The vote totals remained unchanged for a day and a half, leading Nasralla and some analysts to question whether Hernández was trying to alter the election result. One report asserted that the PN was negotiating with opposition parties to ensure immunity from prosecution for current officials and a share of positions in the next government. The opposition had been warning about potential fraud for months and alleged plans to rig the election circulated in the days before the vote. International electoral observers and the U.S. State Department have urged Hondurans to remain calm and called on the TSE to process the remaining votes expeditiously and transparently. The TSE has had shifting explanations for the delays.
Facing domestic and international pressure, the TSE began to update the vote total on the afternoon of November 28. As of the morning of November 30, with nearly 89% of the vote counted, Hernández held a 42.5%-41.7% lead over Nasralla. Nasralla has called on his supporters to take to the streets.
U.S. policymakers have devoted renewed attention to Honduras and its Central American neighbors as the region has become a major transit corridor for illicit drugs and a significant source of irregular migration to the United States. U.S. assistance to Honduras has more than doubled since the 2014 launch of the U.S. Strategy for Engagement in Central America, which aims to promote prosperity, security, and good governance in the region. Although some analysts argue that Hernández has been a strong ally in these efforts, Members of Congress have expressed concerns about the centralization of power and human rights abuses that have occurred during his administration.

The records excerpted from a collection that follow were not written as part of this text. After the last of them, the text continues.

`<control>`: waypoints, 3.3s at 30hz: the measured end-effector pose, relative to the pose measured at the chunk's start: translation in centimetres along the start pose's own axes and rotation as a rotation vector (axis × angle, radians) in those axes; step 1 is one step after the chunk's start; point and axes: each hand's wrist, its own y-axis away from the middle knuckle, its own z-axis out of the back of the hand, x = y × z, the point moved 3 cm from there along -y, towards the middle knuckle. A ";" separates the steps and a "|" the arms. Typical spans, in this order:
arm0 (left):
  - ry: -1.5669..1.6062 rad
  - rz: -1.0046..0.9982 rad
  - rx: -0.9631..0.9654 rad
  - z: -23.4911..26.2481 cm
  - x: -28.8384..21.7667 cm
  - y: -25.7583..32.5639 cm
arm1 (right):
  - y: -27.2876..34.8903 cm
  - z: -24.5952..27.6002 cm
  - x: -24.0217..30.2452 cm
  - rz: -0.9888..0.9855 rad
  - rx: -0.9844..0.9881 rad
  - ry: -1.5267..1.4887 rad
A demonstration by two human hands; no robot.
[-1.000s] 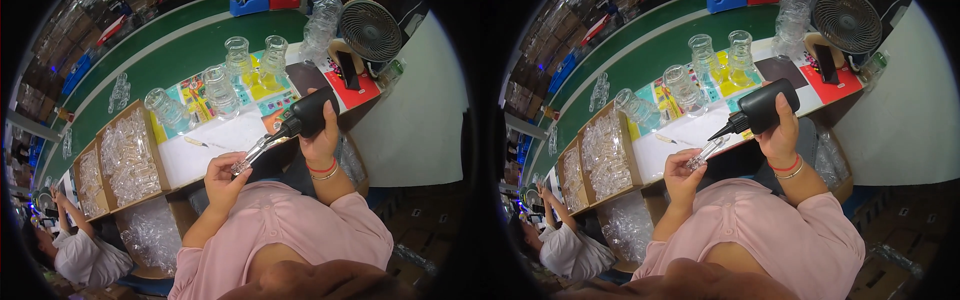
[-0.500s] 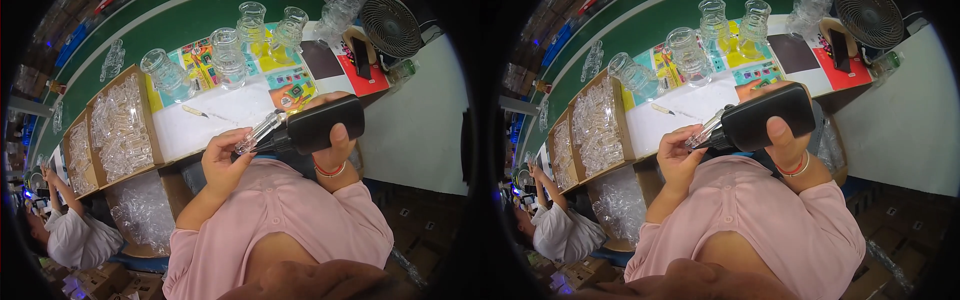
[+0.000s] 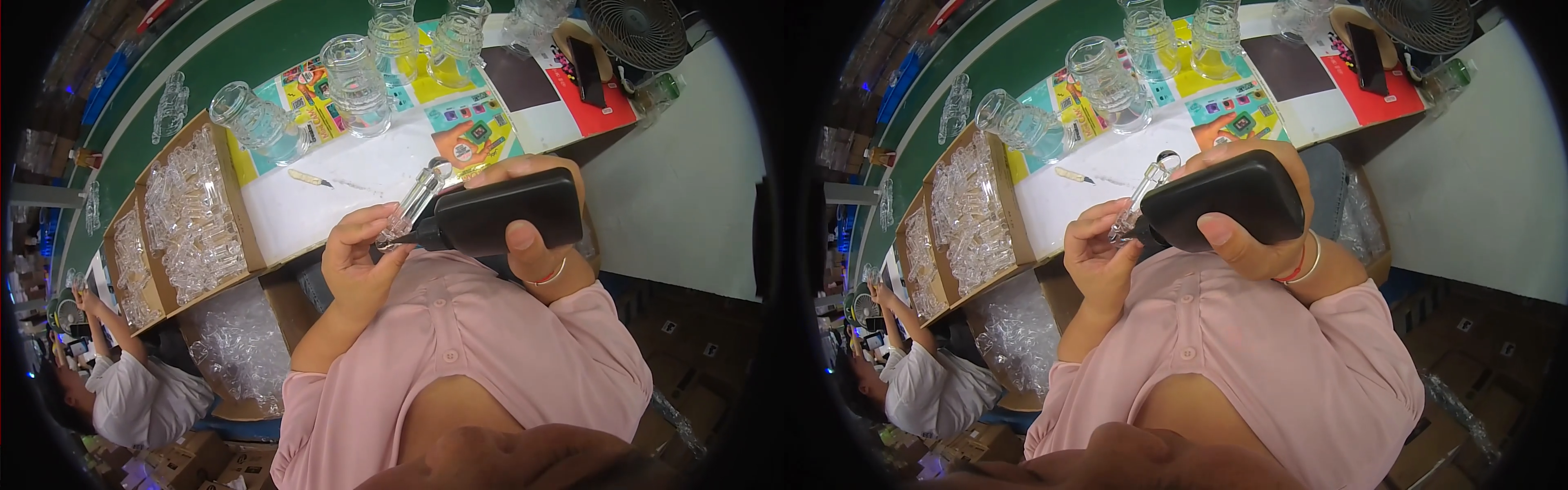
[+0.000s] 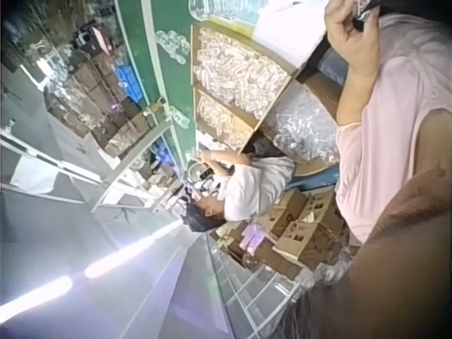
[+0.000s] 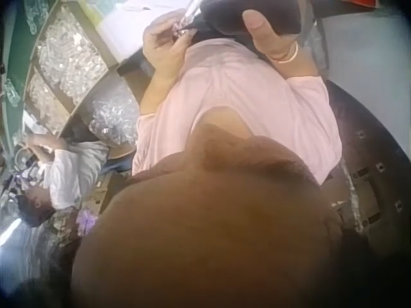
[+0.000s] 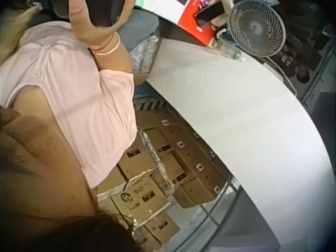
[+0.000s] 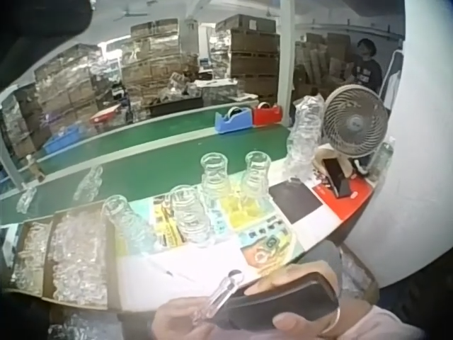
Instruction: Assembling and inspecting clear glassware components by applying a liquid adhesive or sealant at a factory workstation.
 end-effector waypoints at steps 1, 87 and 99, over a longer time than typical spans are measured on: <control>-0.001 0.002 0.002 0.0 0.0 0.0 | 0.0 0.1 0.0 -0.001 -0.003 0.000; -0.031 0.293 -0.050 1.7 -1.2 0.6 | 1.4 -1.3 1.7 0.512 0.165 0.185; -0.206 0.114 -0.071 2.1 -1.2 0.8 | 1.5 -0.3 0.6 0.134 0.078 0.072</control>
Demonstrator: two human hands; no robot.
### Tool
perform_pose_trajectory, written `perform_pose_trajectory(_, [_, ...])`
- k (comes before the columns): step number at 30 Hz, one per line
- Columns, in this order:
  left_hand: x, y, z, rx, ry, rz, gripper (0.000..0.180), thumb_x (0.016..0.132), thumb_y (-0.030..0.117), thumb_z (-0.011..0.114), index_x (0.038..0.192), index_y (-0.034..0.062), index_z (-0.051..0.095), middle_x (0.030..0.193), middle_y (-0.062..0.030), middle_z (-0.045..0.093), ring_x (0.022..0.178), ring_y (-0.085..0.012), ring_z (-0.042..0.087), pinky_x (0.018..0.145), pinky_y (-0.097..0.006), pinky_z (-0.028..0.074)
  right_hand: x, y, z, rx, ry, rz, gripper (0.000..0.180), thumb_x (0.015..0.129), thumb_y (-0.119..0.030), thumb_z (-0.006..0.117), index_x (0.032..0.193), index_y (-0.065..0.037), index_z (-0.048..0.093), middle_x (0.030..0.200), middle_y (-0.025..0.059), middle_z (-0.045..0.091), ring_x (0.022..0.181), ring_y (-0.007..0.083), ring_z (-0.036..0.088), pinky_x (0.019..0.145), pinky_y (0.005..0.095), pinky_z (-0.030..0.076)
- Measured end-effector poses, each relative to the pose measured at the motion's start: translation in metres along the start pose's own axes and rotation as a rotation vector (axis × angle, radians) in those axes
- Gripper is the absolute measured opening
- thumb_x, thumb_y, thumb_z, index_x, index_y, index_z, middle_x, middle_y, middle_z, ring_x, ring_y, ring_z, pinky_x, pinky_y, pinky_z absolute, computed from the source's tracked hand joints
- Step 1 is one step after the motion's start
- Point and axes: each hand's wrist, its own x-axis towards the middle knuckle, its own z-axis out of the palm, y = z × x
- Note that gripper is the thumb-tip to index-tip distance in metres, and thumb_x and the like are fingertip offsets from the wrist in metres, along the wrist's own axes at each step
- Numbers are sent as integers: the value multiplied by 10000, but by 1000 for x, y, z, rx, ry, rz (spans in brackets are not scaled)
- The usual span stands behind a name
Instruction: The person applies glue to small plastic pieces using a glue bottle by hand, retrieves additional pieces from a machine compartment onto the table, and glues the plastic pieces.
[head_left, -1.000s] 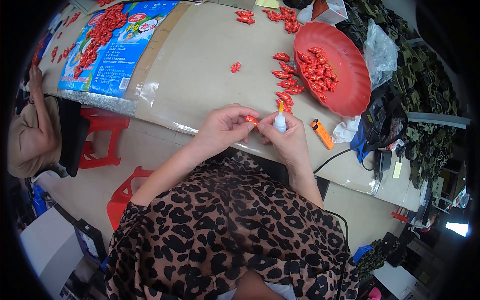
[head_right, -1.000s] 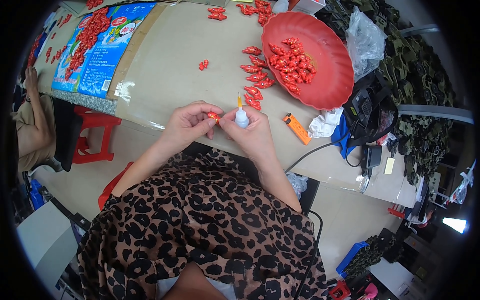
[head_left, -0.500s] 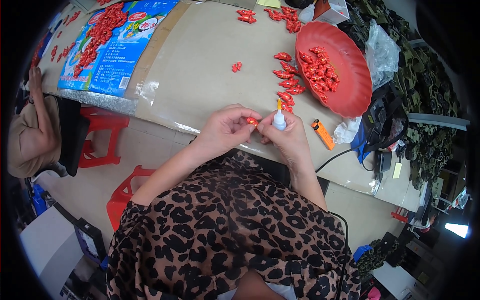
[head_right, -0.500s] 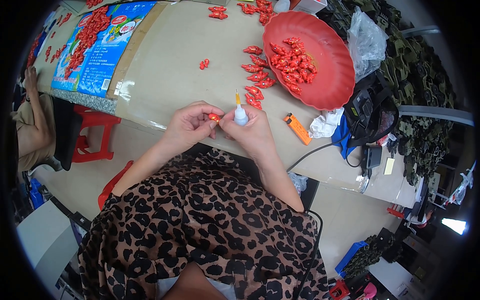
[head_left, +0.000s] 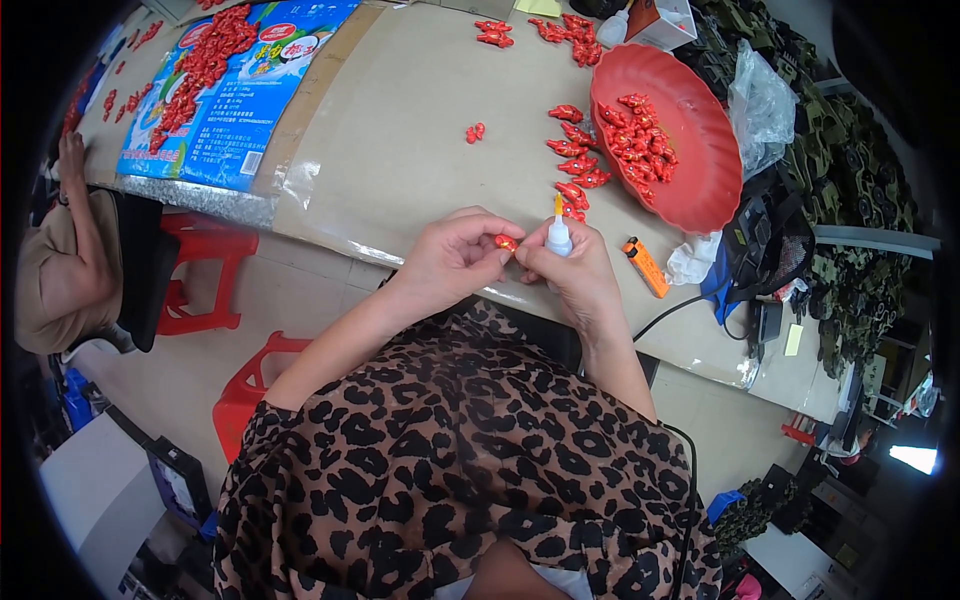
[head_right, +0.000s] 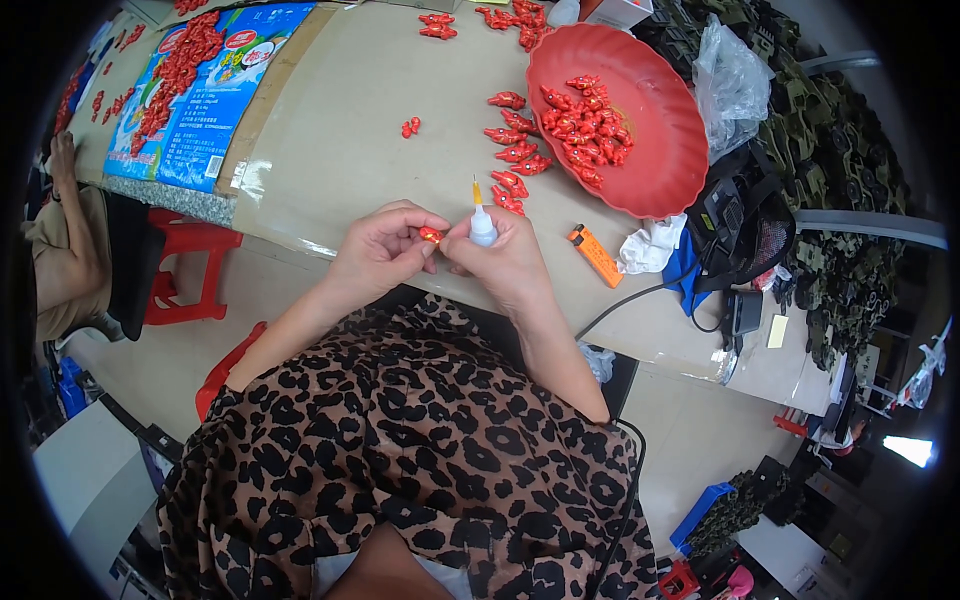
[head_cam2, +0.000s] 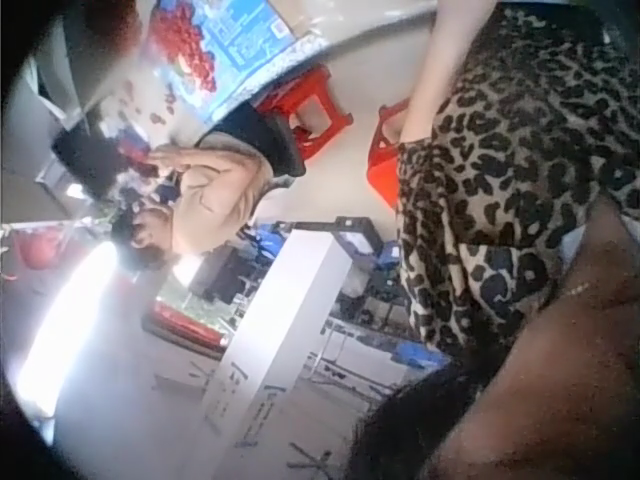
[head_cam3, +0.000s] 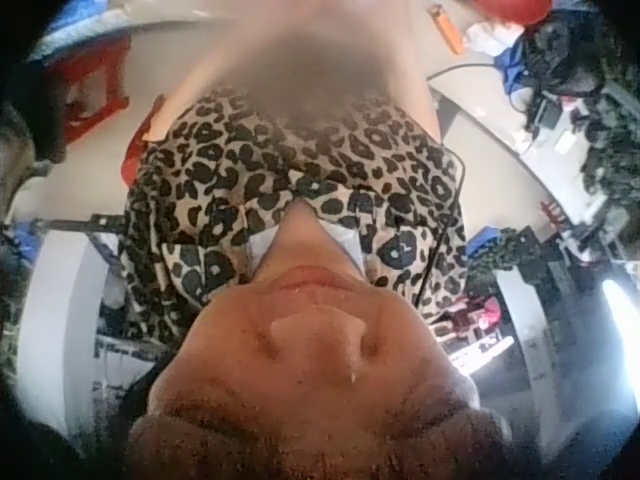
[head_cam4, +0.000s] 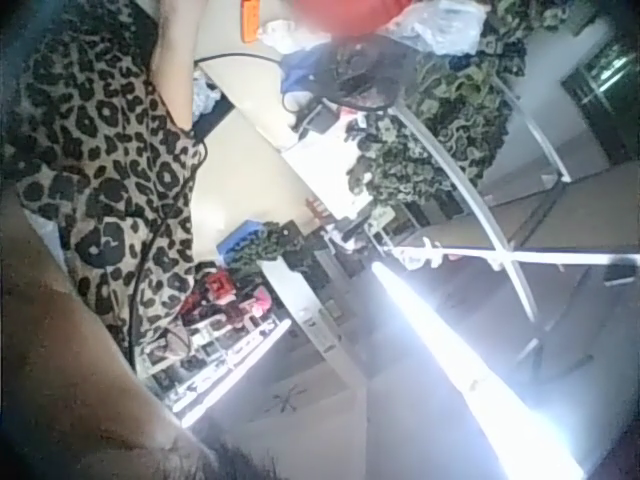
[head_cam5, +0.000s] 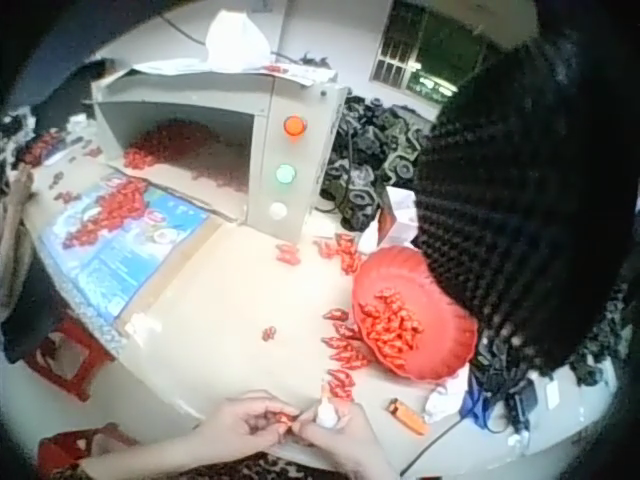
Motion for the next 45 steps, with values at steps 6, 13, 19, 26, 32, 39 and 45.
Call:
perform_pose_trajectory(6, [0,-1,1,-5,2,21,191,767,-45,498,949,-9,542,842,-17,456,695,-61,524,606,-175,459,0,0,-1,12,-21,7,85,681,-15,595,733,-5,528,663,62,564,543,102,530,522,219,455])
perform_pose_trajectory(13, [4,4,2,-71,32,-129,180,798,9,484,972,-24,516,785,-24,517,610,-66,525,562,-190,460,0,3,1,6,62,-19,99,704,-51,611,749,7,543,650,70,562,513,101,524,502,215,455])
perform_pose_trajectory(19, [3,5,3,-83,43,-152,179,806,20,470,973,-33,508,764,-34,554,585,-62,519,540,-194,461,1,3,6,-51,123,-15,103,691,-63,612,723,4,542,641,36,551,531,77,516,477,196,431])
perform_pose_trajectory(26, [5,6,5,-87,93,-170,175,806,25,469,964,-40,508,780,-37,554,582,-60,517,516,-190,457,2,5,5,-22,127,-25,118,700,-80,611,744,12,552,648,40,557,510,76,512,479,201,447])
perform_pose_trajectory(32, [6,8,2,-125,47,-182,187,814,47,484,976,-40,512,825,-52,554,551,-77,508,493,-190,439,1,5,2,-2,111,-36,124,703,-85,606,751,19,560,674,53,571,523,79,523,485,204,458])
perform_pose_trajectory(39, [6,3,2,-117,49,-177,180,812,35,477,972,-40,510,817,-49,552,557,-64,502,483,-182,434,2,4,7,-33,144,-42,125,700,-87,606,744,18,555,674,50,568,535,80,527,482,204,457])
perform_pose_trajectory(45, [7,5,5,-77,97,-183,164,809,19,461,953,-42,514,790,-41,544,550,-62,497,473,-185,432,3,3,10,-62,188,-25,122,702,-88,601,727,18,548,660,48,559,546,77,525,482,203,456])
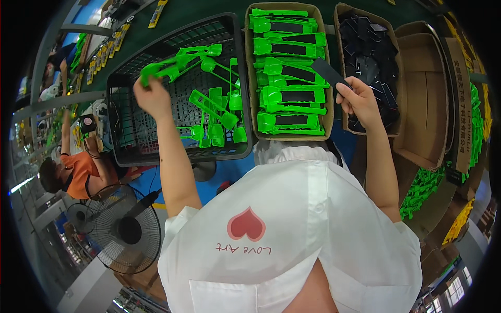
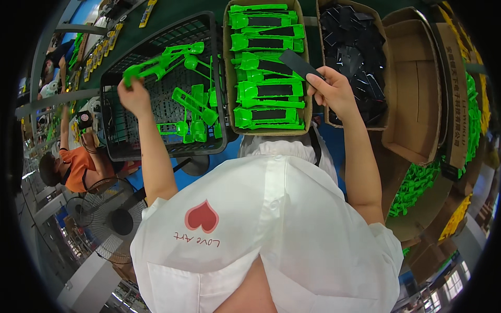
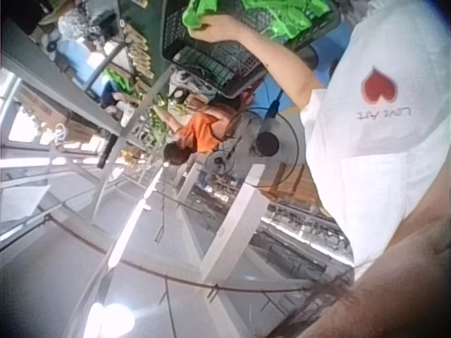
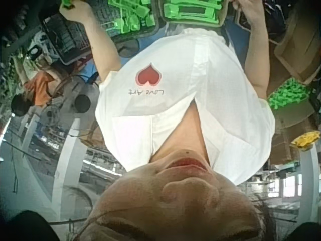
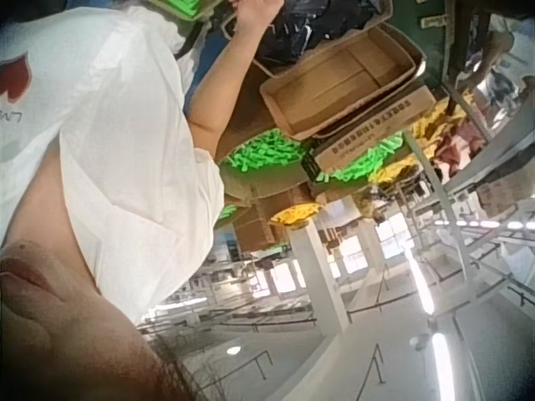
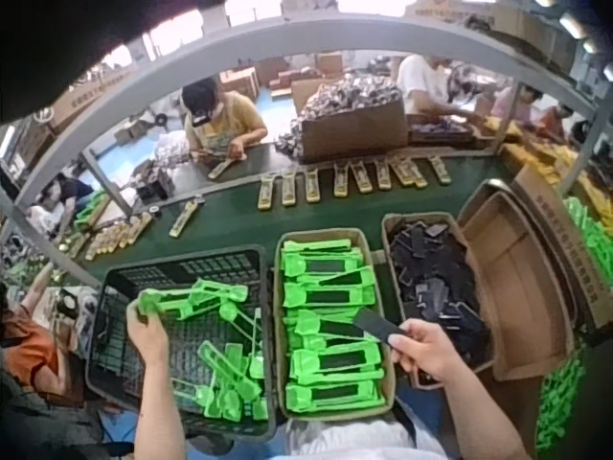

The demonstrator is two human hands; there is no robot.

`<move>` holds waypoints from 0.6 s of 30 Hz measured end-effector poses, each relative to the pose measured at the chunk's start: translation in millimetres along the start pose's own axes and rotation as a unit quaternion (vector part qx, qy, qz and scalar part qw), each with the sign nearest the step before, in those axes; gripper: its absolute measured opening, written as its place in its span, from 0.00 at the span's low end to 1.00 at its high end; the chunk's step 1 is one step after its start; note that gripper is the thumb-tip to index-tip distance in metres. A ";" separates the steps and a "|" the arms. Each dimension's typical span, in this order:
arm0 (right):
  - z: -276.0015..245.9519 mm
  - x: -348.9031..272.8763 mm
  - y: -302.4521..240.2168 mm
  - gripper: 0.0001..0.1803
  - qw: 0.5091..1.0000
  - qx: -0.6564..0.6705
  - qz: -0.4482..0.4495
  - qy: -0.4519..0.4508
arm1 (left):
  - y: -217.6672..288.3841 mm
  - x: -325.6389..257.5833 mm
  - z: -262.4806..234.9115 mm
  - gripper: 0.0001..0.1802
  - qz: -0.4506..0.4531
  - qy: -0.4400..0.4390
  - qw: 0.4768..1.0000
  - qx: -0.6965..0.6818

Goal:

The outcome of the election could affect U.S. policy in Honduras significantly. Nasralla has called for deeper bilateral security cooperation but also has stated that he would review the U.S. troop presence in the country and alter many of Hernández's security policies. His coalition also has pledged to treat irregular migration as a human rights issue and to pursue a more independent foreign policy. A legitimate Hernández victory may allow the continuation of existing U.S. programs in Honduras; however, clear evidence of electoral fraud could push Honduras into political crisis and force a reassessment of U.S. engagement in the country.